-- Opening Marker --

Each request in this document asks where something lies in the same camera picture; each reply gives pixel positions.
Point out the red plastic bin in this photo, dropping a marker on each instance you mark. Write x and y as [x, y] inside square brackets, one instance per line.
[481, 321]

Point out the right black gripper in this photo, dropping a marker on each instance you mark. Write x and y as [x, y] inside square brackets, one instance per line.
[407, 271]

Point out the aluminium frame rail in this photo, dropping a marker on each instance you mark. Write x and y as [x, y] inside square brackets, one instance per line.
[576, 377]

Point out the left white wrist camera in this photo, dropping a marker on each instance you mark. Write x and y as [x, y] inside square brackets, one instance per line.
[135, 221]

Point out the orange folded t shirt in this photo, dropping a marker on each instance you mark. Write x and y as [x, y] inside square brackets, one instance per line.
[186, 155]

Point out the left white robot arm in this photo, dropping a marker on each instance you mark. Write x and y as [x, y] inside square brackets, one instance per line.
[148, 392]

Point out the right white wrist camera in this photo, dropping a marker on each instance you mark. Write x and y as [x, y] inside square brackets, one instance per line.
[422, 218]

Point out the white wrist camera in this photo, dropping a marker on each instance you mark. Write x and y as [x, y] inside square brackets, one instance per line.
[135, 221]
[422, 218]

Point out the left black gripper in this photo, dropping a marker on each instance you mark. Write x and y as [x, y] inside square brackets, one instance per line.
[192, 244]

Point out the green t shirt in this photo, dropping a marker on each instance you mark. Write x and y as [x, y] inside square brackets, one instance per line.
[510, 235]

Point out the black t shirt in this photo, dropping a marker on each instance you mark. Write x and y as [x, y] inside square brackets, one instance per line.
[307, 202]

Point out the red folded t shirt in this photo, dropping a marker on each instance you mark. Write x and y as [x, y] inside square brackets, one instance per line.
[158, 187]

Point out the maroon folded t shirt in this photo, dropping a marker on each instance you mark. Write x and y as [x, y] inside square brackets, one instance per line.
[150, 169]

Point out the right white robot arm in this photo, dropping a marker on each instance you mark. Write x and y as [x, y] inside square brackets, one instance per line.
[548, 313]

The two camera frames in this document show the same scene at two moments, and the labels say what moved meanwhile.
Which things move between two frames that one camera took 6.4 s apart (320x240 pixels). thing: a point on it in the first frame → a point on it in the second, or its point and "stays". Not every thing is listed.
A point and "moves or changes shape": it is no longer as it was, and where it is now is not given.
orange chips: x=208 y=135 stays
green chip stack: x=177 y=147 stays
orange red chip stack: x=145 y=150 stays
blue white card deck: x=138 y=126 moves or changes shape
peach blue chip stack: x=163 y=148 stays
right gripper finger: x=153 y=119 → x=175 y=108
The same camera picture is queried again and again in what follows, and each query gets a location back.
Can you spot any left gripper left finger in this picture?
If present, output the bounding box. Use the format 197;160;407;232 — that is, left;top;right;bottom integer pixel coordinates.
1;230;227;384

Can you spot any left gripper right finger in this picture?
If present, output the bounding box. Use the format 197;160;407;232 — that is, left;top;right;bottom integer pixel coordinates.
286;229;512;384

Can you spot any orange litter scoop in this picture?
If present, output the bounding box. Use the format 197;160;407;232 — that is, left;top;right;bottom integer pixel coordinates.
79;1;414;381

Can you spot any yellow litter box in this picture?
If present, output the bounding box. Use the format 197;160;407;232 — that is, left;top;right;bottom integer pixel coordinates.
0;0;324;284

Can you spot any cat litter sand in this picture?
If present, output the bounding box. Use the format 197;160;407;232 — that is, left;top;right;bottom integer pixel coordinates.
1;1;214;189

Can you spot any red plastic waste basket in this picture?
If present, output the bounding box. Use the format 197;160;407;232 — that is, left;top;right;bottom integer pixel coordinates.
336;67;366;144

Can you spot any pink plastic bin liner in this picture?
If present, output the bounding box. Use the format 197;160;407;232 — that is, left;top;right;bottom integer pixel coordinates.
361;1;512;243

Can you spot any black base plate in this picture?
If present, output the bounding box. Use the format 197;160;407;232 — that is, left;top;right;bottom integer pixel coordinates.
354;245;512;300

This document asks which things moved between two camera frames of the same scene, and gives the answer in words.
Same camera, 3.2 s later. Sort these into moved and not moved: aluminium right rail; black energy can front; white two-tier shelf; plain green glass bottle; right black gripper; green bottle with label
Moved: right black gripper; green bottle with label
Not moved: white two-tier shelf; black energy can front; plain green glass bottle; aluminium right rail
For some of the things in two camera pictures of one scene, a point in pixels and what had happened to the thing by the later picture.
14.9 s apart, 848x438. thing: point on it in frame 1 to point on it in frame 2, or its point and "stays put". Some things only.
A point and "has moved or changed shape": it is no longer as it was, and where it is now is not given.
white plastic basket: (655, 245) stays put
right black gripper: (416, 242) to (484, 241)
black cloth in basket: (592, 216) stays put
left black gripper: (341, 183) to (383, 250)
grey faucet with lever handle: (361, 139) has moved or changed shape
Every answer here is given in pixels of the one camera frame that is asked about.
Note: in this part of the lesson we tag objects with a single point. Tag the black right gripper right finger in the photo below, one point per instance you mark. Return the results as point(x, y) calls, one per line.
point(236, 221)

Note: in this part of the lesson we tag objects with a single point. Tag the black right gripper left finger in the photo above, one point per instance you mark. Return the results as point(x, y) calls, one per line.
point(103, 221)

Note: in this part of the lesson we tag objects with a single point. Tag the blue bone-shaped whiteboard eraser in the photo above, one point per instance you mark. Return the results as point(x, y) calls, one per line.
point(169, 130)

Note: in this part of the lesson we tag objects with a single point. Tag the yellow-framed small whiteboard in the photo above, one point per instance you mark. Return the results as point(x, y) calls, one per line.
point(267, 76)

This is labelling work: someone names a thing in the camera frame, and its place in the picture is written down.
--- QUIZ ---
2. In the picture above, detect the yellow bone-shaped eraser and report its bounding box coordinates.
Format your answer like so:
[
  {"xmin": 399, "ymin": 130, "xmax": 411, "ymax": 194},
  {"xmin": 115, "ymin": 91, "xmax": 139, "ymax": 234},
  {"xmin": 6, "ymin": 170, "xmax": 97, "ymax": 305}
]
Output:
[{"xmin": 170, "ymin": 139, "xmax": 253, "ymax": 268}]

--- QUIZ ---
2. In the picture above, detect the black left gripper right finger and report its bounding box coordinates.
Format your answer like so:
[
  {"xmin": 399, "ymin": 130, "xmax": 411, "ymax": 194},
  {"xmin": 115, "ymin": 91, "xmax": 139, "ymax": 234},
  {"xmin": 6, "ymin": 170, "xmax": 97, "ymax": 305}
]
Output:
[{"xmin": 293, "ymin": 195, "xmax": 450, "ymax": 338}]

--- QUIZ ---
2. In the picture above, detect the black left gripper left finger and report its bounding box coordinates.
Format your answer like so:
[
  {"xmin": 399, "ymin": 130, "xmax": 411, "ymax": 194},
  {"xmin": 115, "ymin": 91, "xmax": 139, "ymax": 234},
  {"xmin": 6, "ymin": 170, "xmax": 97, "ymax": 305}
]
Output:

-- Closing Marker --

§ What you need to do:
Write only the number of lines in the entries where the string "frames" occurs.

§ Result for this task:
3